Pull out each line of the records holding the string "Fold".

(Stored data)
-------

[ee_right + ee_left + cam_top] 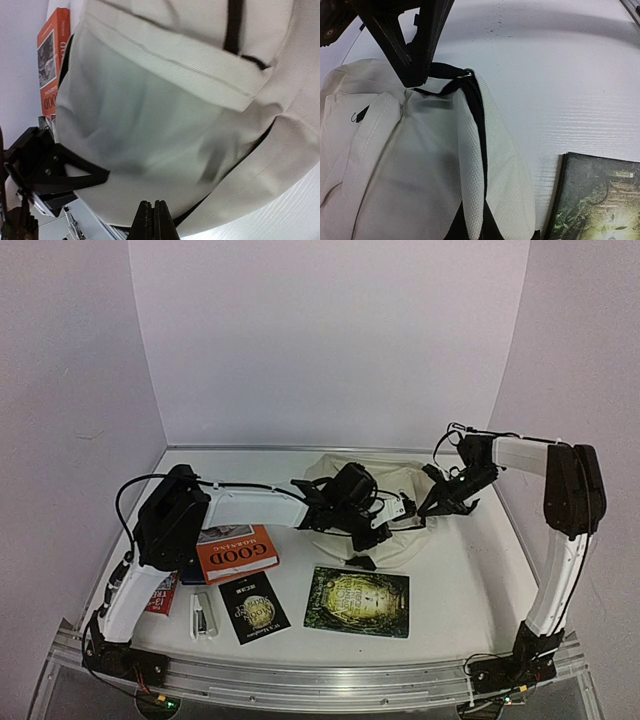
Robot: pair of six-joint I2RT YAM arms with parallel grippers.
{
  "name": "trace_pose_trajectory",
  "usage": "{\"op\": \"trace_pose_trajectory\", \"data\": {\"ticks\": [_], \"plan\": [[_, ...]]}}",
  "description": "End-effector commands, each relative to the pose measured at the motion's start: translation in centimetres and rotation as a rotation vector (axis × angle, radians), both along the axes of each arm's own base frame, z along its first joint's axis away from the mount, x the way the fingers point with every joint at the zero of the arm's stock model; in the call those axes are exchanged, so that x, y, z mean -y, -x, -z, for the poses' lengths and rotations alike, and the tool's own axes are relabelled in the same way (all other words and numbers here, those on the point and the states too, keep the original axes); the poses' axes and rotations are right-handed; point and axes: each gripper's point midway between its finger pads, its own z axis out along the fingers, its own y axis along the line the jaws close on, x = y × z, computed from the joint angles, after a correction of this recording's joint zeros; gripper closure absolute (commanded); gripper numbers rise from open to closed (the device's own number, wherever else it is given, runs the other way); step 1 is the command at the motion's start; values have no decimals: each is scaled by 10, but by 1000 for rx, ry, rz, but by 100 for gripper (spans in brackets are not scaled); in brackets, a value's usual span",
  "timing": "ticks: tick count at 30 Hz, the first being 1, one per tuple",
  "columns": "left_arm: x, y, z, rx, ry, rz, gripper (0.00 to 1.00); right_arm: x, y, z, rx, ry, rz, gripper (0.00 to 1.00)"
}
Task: Pack the student bag
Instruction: Unzip the student bag at the center of the board.
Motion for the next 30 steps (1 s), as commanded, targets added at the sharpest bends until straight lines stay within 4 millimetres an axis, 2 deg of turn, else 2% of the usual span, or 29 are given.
{"op": "trace_pose_trajectory", "data": {"ticks": [1, 5, 8, 12, 15, 17, 18, 19, 22, 23, 25, 29, 30], "plan": [[-2, 9, -64, 79, 121, 31, 100, 23, -33, 28, 43, 118, 34, 100], [-10, 12, -60, 88, 105, 32, 100, 44, -58, 50, 52, 186, 81, 100], [-13, 13, -57, 96, 97, 33, 100, 53, -71, 59, 56, 205, 103, 100], [-17, 7, -53, 119, 88, 18, 100, 57, -78, 56, 67, 209, 121, 100], [-25, -7, -56, 128, 110, -16, 99, 66, -84, 46, 95, 221, 144, 100], [-32, -21, -58, 129, 122, -50, 89, 74, -89, 38, 113, 221, 170, 100], [-35, -30, -59, 135, 123, -74, 78, 76, -91, 33, 120, 215, 180, 100], [-39, -40, -61, 141, 126, -98, 74, 87, -92, 31, 119, 210, 205, 100], [-49, -65, -69, 147, 142, -170, 63, 79, -88, 16, 137, 141, 190, 99], [-50, -69, -72, 142, 152, -186, 60, 71, -85, 10, 138, 92, 176, 96], [-53, -71, -82, 118, 181, -217, 49, 59, -79, -1, 143, 39, 153, 82], [-69, -70, -99, -12, 256, -363, 26, 32, -61, -24, 206, 41, 70, 47], [-75, -69, -98, -42, 264, -409, 16, 28, -58, -32, 227, 46, 61, 41]]}}
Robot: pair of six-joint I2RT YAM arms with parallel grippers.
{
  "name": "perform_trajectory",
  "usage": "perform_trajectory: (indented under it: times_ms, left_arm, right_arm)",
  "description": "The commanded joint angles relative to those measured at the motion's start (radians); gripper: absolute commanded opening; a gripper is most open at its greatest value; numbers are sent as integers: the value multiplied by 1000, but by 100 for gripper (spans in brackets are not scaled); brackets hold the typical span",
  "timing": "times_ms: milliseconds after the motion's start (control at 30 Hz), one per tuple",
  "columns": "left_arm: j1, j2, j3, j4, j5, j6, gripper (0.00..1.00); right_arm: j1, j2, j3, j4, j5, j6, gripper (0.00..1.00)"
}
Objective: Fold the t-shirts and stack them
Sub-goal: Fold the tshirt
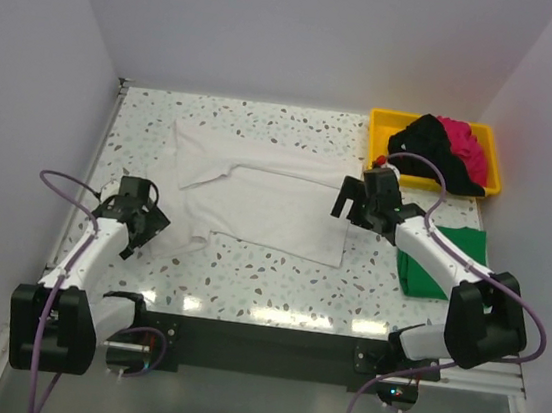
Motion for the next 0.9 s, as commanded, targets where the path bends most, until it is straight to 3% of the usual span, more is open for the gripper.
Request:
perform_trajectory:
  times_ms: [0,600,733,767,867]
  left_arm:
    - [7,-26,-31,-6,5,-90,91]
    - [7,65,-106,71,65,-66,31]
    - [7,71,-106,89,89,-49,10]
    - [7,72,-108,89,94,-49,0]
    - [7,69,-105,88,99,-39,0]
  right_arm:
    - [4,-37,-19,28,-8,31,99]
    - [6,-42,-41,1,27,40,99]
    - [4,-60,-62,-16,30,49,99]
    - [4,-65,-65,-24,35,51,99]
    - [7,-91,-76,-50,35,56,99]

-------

● **Reply**
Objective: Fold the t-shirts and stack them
Sub-goal: Fold the tshirt

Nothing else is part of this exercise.